At a Krimstock hearing, an administrative judges conducts an informal settlement conference between the government attorney and the vehicle owner. Depending on the severity of the criminal charges, the police may offer to return the vehicle and cancel the civil forfeiture action subject to certain conditions. If, for example, the vehicle owner was arrested for DWI and there are no aggravating factors, the NYPD may agree to return the vehicle if the owner completes a treatment program. Or, as another example, if the vehicle owner was not in the vehicle at the time it was seized and did not know that it was being used for criminal activity, the NYPD may return the vehicle as long as the owner promises not to lend the vehicle to the arrested driver again.

===The hearing===

The hearing is conducted in what looks like a standard court room. Both the NYPD and the vehicle owner are entitled to call witnesses and present evidence. Rules of evidence a Krimstock hearing are less strict than a criminal or civil trial. Hearsay evidence, if deemed reliable, is admissible. Accordingly, police may introduce the police report without having a police officer testify in person. Vehicle owners are not required to testify, but administrative judges are allowed to draw a negative inference from an owner's silence. Owners are free to decide to testify about some issues, but remain silent about others.

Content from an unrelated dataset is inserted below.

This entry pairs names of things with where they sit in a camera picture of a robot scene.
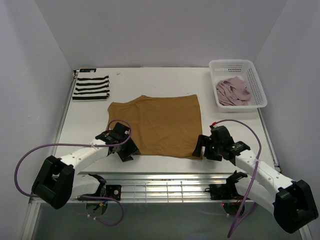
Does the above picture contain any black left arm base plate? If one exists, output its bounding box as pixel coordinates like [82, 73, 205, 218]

===The government's burden at the hearing===

At the hearing, the burden is on government—the police—to show why the vehicle should remain impounded pending the outcome of the civil forfeiture action.

The police must demonstrate that the vehicle owner was served proper notice of the Krimstock hearing. Drivers receive a Vehicle Seizure Form at the time of arrest. A second form is mailed to the vehicle owner within 5 days of the arrest.

The NYPD must also convince the administrative law judge that it is more likely than not that:

1. The NYPD had probable cause to stop the vehicle and arrest the person inside. If the NYPD claims contraband was found in the vehicle, the NYPD must show that there existed probable cause to search the vehicle as well.
2. The vehicle was used as the instrumentality of a crime, and, accordingly, the NYPD has a likelihood of winning the civil forfeiture proceeding in state court and obtain permanent confiscation of the vehicle.
3. Returning the vehicle would make the public less safe.

==National impact==
In Alvarez v. Smith, the absence of Krimstock-like interim hearings under an Illinois forfeiture statute was challenged in the Supreme Court of the United States. Upon learning that seized property had been returned, the Supreme Court determined that there was no longer a case or controversy to be ruled on and, accordingly, declined to set a national rule on when Krimstock-like interim hearings are required by due process.